Because what would happen if I ate nuts again and there was no Kimberly around?
As I listened to Typology Podcast, and learned from the experience of fellow sevens, I heard a common theme: We don’t do a good job letting people know we need help. We need people to ask us if we’re okay, but we also need to get better at recognizing and admitting when we are not okay. Ignoring this fact is how we lose people like Robin Williams and other comics who excelled in hiding their pain.
Part of why I hadn’t been introspective until this season, was because I didn’t want to face the pain, grief and disappointment lurking in the corners of my mind. It was way past time to do this.
After the hysterical meltdown of 2015, I had a couple counseling sessions, but only scratched the service. I shoved those feelings back down and threw myself into leading a training school outreach to Armenia, then into the refugee camp work in Greece. People started to notice a difference in me, over that time. I was becoming more serious, less goofy, stressed, and more committed. While at once, some close to me worried for my tender heart wading into the atrocities of the refugee crisis, I knew the dam had already been broken. My avoidance of pain had reached it’s limit. Now all I wanted to do was sit in it, and be there for people who needed a friend, a safe meal, a refuge.
I more readily allow myself to swing between my stage, comedy-spewing self and my deeply acquainted with grief self. I’m learning to be a healthy seven. A healthy Bethany Rae.
The name Bethany means “house of poverty and affliction”, but as my dad points out, my middle name Rae indicates light in those places. While I’ve always had a dream of owning a home where others can feel safe and loved, it’s been pointed out to me, many times now, that I am that house. No matter where I live.
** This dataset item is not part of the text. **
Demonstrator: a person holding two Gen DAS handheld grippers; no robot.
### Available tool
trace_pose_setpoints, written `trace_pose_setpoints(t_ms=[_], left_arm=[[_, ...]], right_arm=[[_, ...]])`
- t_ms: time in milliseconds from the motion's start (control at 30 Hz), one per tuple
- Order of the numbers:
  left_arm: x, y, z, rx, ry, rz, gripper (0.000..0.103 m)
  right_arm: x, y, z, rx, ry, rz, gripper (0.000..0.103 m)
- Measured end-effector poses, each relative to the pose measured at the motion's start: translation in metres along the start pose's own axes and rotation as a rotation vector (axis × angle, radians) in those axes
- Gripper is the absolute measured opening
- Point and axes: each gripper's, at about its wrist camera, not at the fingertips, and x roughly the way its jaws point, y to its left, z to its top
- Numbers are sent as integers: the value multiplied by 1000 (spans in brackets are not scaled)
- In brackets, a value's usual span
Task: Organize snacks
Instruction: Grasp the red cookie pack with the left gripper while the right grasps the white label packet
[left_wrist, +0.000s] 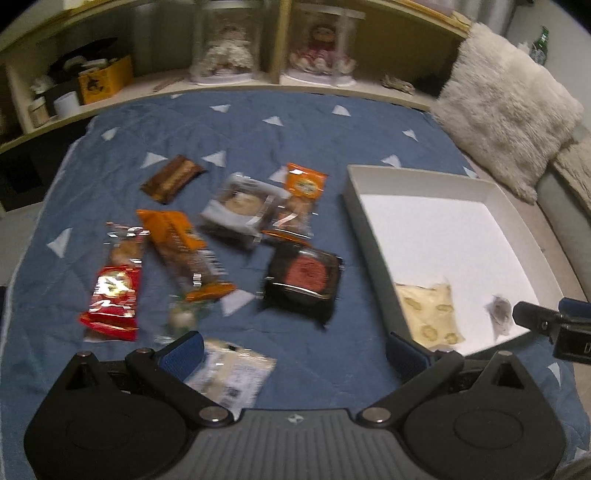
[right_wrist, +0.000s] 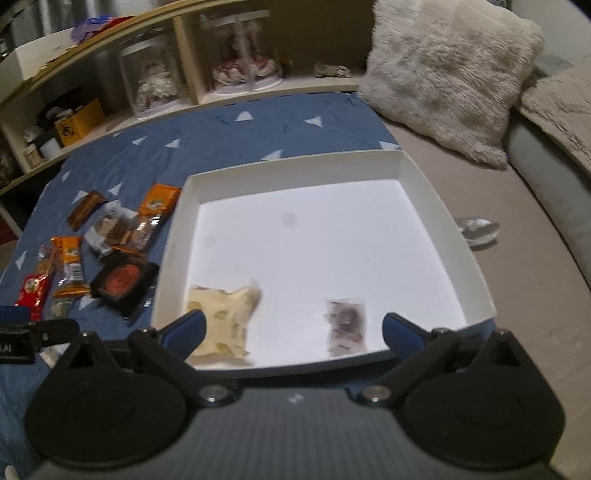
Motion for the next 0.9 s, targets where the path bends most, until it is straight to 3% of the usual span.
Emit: trace_pose_setpoints(t_ms=[433, 667, 900], left_arm=[[-21, 73, 1, -65, -33, 85, 103], [-22, 115, -2, -132, -43, 105, 103], [-7, 139, -4, -91, -43, 170, 103]], right_arm=[[8, 58, -2, -86, -51, 67, 102], [13, 93, -7, -153, -70, 184, 102], [25, 131, -18, -244, -76, 316, 102]])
All this revelation reminded me of the movie “Saving Mr. Banks”. (Spoiler Alert) It is about the woman who wrote Mary Poppins. She had a very tragic personal history with her own father, and there is a point in the movie where Walt Disney tells her, “George Banks and all he stands for will be saved. Maybe not in life, but in imagination. Because that’s what we storytellers do. We restore order with imagination. We instill hope again and again and again.” That movie makes me sob, because of how it captures so much of who I am.
God has given me a power, by His Spirit to redeem things, but in order to do so, I need to acknowledge the pain.
A special thank you to everyone who has ever taken care of me, changed their menu to accommodate me, yanked me out of the street before getting hit by a car, etc. Also, my mom for refusing to take me home from the hospital all those years ago. God has used you all to preserve my life until now. He isn’t finished with me yet.